Groundwater Level Assessment in an Alluvial Aquifer Using Neural Networks
Civil Engineering and Architecture, 2022
Groundwater is an important source of water worldwide due to its wide availability and generally good quality. Earlier groundwater was easily accessible to meet various domestic demands, but recently, it is vulnerable depletion in many areas due to over exploitation and mismanagement of groundwater resources. This study used the Artificial Neural Network (ANN) model to forecast groundwater (GW) level near Varanasi. ANN is a way to develop a prediction model based on the human brain's functions. This research provides a flawless prediction using the LM (Levenberg-Marquardt) and GDX training algorithms (Adaptive Learning rate with back Propagation). Data from eight wells, annual precipitation, the maximum and minimum temperatures, and relative humidity are all accepted as inputs, while the output is expected groundwater levels. The R (regression coefficient) and RMSE (root mean square error) values were used to measure model competency and precision.

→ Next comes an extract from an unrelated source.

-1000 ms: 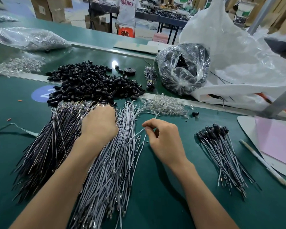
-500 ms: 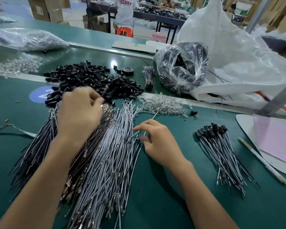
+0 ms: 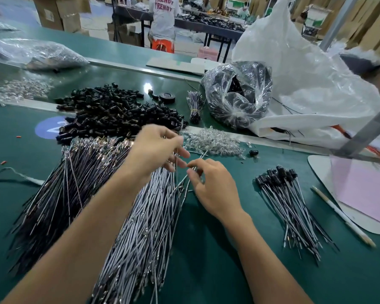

The observed R and RMSE values for the majority of the wells were heading towards unity using the LM technique. This LM technique is effective when we have a limited amount of data, and it is believed that this strategy will produce a precise result for a large amount of data. When there is a data constraint, the LM approach is found to be appropriate for determining any forecast of water fluctuations. This technique produces accurate results when the river location is used as an input in the artificial neural network (ANN).